Predictive Modelling (Part 3/3): The Dark and White Ensemble
In my previous posts for Predictive Modelling Part 1 and Part 2, I have introduced how simple it is to design and deploy a machine learning predictive model with just 2 lines of R code, discussed about the pros and cons for different predictive model algorithms, and finally, how the quality of your data and different machine learning algorithms affects your prediction accuracy. There exists a analytical pipeline, and I named this as the 'artistic' side of data science, when it is appropriately applied, will potentially pack a lot more punch to juice insights from your fountain of data and boost accuracy. Behold the holy grail of model ensemble technique.
In a single predictive model, there might be biases, variability, over/under-sampling issues that could not be captured and hence, different models yields different results leading to fluctuating accuracy. Any predictive model can vary in accuracy with just a slight difference in anything; training data size, number of features/measurements, model parameters/settings, or even a different random seed.
The essence of performing ensemble technique is an attempt to account for and capture all the variability, biases, and unexplained correlations through features engineering by finding a legitimate way of combining all different models together and tune it in a manner that it is the most optimal generalized form that will fit to any data point.
"Among the vast spectrum of ensemble techniques, I would classify them into 2 major groups - White Ensemble and Dark Ensemble techniques."
Dark ensemble technique, as the name suggest, is a form of experimentation, trial and error, hit and run, simple ensemble method that just takes in the weighted/non weighted averages, rank averaging, and voting method from all the single prediction models. If you are lucky, you might hit the right spot and jackpot for the most accurate predictions. It is just simply guessing which model(s) are more/less accurate and assign more weights to those that perform better.
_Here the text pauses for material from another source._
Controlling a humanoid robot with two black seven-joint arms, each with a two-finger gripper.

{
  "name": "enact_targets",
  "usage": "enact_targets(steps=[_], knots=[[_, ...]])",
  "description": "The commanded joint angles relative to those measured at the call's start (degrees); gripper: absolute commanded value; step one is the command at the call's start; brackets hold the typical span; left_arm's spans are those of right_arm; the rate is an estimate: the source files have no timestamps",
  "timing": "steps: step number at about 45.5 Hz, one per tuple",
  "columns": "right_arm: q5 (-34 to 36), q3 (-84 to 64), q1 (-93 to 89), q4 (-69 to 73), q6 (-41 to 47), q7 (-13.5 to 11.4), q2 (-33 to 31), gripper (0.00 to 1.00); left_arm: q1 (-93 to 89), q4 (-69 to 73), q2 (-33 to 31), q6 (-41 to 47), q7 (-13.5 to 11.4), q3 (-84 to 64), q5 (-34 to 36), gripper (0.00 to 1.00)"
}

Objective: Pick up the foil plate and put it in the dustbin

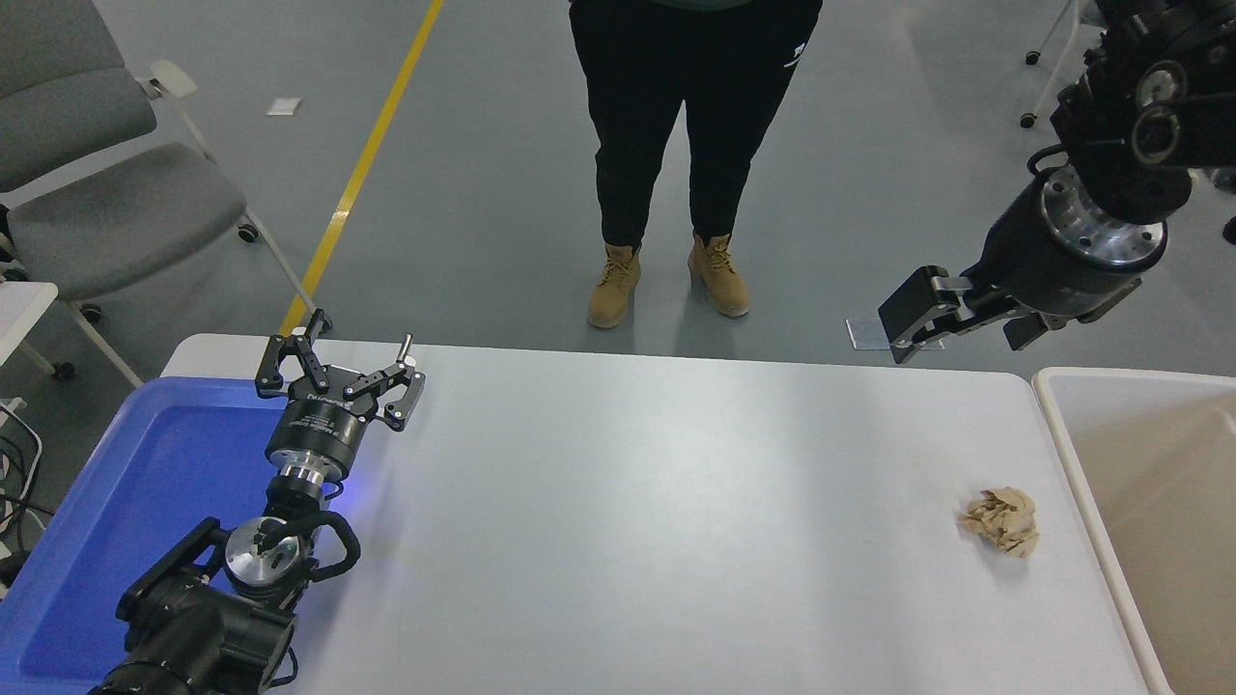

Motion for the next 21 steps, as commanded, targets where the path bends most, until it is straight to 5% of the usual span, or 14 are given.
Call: enact_targets(steps=[1,21], knots=[[1.69,-2.66,2.21,1.96,1.72,-0.02,0.75,1.0,0.0,0.0,0.0,-0.06,0.01,0.0,0.0,0.99],[1.6,-3.45,2.3,2.57,2.6,-0.02,1.45,1.0,0.0,0.0,0.0,0.03,0.01,0.0,0.0,0.99]])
White ensemble technique, on the other hand, are evident-based experimentation that is capable of detecting which model(s) are better in predicting on subsets of data points/properties. It is another model on a higher-order that predicts the results based on the output from the lower-order model predictions. This process can repeat itself over stages and the accuracy from each stage is likely to improve as it progresses up the pipeline. You can find an example from the Kaggle Home Depot challenge winners solutions (Figure 1), and the Homesite Quote challenge solution (Fig1).
I will show an example of how to perform a Dark Ensemble using the previous adult census data in the following section.
As per previous post, let's load the data, build/train a model, make/test predictions, and assess accuracy for a single model.
> library(pROC);library(xgboost)
> dtrain=dat[tr.idx,];dtest=dat[-tr.idx,]
> dtrain=xgb.DMatrix(data.matrix(dat[tr.idx,]),label=y.tr)
> dtest=xgb.DMatrix(data.matrix(dat[-tr.idx,]))
> model1=xgb.train(data=dtrain,objective="binary:logistic"
,eta=0.1,nrounds=1000,eval_metric="auc",print.every.n=50
,watchlist=list(val=dtrain),verbose=1)
> pred.xgb=predict(model1,dtest)
> roc(y.te, pred.xgb)$auc
The AUC for model1 we have built is 92.13% . Now let's build a couple more models by tweaking some parameters, assigning a different random seed, and mix in random forest algorithm.
> set.seed(779)
> library(randomForest)
> model2=randomForest(data.matrix(dat[tr.idx,])
,as.factor(y.tr),ntree=200,mtry=3)
> pred.rf=predict(model2,data.matrix(dat[-tr.idx,]),type="prob")[,2]
> roc(y.te, pred.rf)$auc
> set.seed(121)
> model3=xgb.train(data=dtrain,objective="binary:logistic"
,eta=0.2,nrounds=800,eval_metric="auc",print.every.n=50
,colsample_bytree=0.7,watchlist=list(val=dtrain),verbose=1)
> pred.xgb2=predict(model3,dtest)
> roc(y.te, pred.xgb2)$auc
> pred.avg=((0.5*pred.xgb)+0.2*(pred.rf)+0.3*(pred.xgb2))
> roc(y.te, pred.avg)$auc
In this example, we take the weighted average from 3 models, and the weights are randomly assigned, (0.5, 0.2, 0.3). The final predictions gained a slightly more accurate results from this dark ensemble method. As mentioned earlier, this method is hard to tune because we have an infinite space, but in most cases it will give you an added boost to your accuracy in the simplest way. White ensemble will take your accuracy further but to design/set up a multi-staged stacked model goes a long way.
In summary, it is worth to run a few different prediction models (generalized linear model, random forest, gradient boosting, decision trees, SVM, neural networks, and etc) to test which model fits your data and remember to store those predictions for dark ensemble. If your data quality is not good enough for you to attain a certain acceptable accuracy, then you might want to consider adopting the white ensemble approach.